当前位置: X-MOL 学术Environ. Toxicol. Chem. › 论文详情
Our official English website, www.x-mol.net, welcomes your feedback! (Note: you will need to create a separate account there.)
Brazil: "The Continent" That Does Not Look at Its Ground.
Environmental Toxicology and Chemistry ( IF 3.6 ) Pub Date : 2020-07-23 , DOI: 10.1002/etc.4829
Flavio Manoel Rodrigues da Silva 1
Affiliation  

The World Health Organization estimates that 4.2 million people die annually as a result of external air pollution (World Health Organization 2016) and that each year 3.4 million deaths are related to problems involving poor water quality and sanitation (World Health Organization 2020). However, there is no information available on the number of people who die as a result of exposure to or contact with contaminated soil, either by direct contact, intake of contaminated soil, or the transfer of soil contaminants to food. The little concern shown on these issues may partially be because the effects of exposure to contaminated soils are late and silent.

If we look closely, this can be a significant source of exposure to dangerous contaminants. For example, consider US Environmental Protection Agency data on involuntary soil (soil + dust) intake; with intake estimated as 100 mg/d for children aged 0 to 6 mo, 200 mg/d for children aged 6 to 12 yr, and 100 mg/d for individuals older than 12 yr, considering a life expectancy of 80 yr (consistent with countries such as the United States, Portugal, and the United Kingdom), a regular person would involuntarily ingest 3.5 kg of soil throughout life. If we consider the hypothetical situation in which a person lives in a soil environment with a lead concentration of 300 mg/kg (intervention value for residential soils in Brazil), that person involuntarily ingests more than 1 g of lead throughout life. Does this seem to be a small amount? This is equivalent, on average, to 34.3 µg/d of lead. Here, it is worth mentioning that the US Food and Drug Administration sets a maximum level of lead oral intake of 3 µg/d for children and 12.5 µg/d for adults. This is a simplification of reality because the contaminated sites usually contain complex mixtures of chemical substances.
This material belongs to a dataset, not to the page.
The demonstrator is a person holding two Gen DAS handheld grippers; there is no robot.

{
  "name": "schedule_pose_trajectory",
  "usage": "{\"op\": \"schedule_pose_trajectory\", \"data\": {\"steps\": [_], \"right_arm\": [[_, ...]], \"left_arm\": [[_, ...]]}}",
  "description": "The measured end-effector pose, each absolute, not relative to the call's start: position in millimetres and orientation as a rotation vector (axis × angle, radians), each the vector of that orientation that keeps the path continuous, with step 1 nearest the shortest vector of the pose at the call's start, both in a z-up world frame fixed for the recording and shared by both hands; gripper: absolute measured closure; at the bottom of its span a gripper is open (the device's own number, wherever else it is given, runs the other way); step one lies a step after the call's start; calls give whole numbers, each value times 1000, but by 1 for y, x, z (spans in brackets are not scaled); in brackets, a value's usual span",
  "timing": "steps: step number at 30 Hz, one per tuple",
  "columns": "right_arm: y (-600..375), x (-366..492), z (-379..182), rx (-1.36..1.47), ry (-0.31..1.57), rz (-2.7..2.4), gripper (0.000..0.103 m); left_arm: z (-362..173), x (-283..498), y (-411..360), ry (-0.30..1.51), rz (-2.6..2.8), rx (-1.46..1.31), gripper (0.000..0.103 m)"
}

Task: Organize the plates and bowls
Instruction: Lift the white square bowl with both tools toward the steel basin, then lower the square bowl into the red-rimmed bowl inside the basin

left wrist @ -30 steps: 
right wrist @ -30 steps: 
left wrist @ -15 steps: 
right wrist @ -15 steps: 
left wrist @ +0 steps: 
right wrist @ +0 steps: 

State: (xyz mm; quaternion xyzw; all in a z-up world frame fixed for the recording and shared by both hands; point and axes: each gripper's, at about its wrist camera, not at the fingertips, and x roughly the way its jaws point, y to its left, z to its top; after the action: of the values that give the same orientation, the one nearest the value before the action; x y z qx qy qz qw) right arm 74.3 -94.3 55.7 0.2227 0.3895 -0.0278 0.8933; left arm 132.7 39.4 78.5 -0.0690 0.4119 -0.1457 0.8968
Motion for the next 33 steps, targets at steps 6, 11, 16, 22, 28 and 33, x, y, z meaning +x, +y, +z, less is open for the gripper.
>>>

Recent data indicate that Europe has approximately 2.5 million contaminated sites (van Liedekerke et al. 2014), whereas in China conservative estimates suggest that at least 500 000 contaminated sites cover an area of 12% of the national territory (Brombal et al. 2015). Brazil, a country with continental dimensions and equally robust environmental problems, has not measured the number and area of contaminated sites, despite the need for such measurement as indicated in its legal provision on soil quality. In fact, the first legal provision on soil quality was published 20 yr after the first water and air resolutions. Brazil is divided into 27 federative units, of which only 3 disclose a survey of the contaminated areas (for further details, consult Brazilian environmental laws [Brasil 2020]).

Countries like China and India (Adimalla 2020; Tong et al. 2020) have recently disclosed reviews in which they comprehensively addressed risk assessment and the spatial distribution of soil contamination by metals. Brazil, in turn, has soil intervention values available for only 14 metals. Furthermore, according to the CONAMA Resolution 420, given their continental size and environmental heterogeneity, the federative units should establish background values for contaminants in the soil until 2014. Six years later, only 6 of the 27 states have met the requirements of the law, not including, for example, any state in the Amazon region. Among the states that established baseline levels, the number of metals ranged from 9 to 16.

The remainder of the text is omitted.